ACTIVITY: Tell how many lines of the data include the word "hair". Nothing but the number belongs in the answer.
━━━━━━━━━━━━━━━━━━━━
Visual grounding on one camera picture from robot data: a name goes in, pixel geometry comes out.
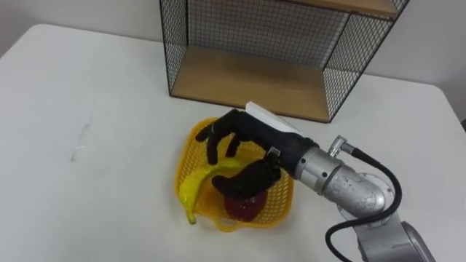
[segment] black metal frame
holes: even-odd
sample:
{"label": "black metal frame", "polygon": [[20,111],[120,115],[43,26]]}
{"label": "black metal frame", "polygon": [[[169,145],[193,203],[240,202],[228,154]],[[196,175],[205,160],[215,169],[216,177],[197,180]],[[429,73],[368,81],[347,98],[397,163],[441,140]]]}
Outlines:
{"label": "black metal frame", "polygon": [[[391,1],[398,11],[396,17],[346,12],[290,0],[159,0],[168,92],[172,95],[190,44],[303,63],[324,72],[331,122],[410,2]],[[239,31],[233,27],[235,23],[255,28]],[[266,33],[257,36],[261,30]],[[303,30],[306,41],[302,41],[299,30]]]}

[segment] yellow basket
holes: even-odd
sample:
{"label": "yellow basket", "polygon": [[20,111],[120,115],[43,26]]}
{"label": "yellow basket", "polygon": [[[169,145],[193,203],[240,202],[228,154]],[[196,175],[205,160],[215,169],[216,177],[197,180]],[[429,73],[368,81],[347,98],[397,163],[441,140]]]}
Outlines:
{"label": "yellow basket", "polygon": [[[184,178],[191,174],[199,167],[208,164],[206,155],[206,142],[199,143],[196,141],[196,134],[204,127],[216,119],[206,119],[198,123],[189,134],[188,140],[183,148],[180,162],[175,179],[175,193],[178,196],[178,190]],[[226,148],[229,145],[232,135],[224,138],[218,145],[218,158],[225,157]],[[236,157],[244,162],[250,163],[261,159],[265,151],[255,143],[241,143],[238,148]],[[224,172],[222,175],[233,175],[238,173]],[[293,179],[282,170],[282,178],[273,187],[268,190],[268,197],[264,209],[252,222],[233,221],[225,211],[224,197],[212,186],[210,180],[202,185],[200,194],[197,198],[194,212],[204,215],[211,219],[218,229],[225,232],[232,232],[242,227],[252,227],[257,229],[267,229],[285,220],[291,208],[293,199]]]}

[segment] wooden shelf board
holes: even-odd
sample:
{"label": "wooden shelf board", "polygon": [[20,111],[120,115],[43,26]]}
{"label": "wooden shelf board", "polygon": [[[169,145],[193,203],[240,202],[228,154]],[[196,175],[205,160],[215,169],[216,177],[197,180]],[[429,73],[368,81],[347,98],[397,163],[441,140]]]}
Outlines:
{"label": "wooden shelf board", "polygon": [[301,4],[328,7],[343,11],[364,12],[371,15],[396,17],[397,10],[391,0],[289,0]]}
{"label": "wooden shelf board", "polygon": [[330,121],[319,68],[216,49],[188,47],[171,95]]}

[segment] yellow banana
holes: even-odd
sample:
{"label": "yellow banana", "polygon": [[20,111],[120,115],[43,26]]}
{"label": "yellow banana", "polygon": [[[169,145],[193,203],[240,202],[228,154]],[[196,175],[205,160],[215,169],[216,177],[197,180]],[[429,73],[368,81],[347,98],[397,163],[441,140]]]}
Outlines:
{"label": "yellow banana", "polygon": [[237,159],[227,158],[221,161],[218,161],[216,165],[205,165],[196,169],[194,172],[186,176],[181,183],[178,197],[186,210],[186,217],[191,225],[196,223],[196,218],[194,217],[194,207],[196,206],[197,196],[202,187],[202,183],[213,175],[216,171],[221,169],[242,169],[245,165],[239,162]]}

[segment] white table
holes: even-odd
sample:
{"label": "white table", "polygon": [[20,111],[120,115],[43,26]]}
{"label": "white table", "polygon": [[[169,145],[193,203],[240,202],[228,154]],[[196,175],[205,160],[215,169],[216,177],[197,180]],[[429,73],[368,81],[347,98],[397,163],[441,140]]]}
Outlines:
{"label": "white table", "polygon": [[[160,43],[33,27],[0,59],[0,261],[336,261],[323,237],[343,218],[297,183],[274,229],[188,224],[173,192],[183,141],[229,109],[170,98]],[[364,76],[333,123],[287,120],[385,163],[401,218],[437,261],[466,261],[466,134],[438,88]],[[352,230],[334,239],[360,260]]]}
━━━━━━━━━━━━━━━━━━━━
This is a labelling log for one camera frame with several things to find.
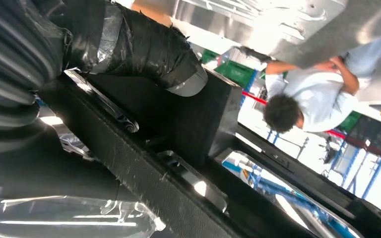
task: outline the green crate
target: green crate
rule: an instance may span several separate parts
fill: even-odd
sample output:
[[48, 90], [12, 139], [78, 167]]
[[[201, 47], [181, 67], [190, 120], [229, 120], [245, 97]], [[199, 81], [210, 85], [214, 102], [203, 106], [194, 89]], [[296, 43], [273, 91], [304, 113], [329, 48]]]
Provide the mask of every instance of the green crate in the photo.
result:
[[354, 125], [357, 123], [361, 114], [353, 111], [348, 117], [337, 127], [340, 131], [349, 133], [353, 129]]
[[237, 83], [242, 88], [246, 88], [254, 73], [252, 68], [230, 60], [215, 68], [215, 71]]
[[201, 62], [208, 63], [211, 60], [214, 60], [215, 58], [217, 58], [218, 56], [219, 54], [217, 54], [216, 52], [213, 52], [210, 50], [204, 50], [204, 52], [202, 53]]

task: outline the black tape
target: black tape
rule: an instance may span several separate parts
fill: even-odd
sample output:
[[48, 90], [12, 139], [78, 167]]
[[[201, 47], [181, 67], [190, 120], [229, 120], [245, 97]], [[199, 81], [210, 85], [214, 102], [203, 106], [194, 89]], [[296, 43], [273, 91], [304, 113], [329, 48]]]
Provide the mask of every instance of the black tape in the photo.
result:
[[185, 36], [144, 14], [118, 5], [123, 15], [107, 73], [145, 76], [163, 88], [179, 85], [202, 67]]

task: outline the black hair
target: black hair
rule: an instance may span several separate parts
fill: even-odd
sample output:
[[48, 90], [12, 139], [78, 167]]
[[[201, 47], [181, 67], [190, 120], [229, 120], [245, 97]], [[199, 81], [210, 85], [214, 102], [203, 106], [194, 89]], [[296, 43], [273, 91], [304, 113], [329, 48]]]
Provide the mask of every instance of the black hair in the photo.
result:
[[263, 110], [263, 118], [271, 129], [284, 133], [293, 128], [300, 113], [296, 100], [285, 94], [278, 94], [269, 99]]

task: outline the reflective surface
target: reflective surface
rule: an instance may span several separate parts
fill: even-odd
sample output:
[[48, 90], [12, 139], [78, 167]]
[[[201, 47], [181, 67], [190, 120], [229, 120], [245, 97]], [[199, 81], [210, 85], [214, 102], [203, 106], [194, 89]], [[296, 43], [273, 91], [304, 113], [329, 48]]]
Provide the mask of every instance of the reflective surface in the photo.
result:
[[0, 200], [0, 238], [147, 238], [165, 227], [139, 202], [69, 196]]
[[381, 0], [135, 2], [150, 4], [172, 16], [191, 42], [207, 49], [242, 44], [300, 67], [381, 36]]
━━━━━━━━━━━━━━━━━━━━
WRITTEN ANSWER: 3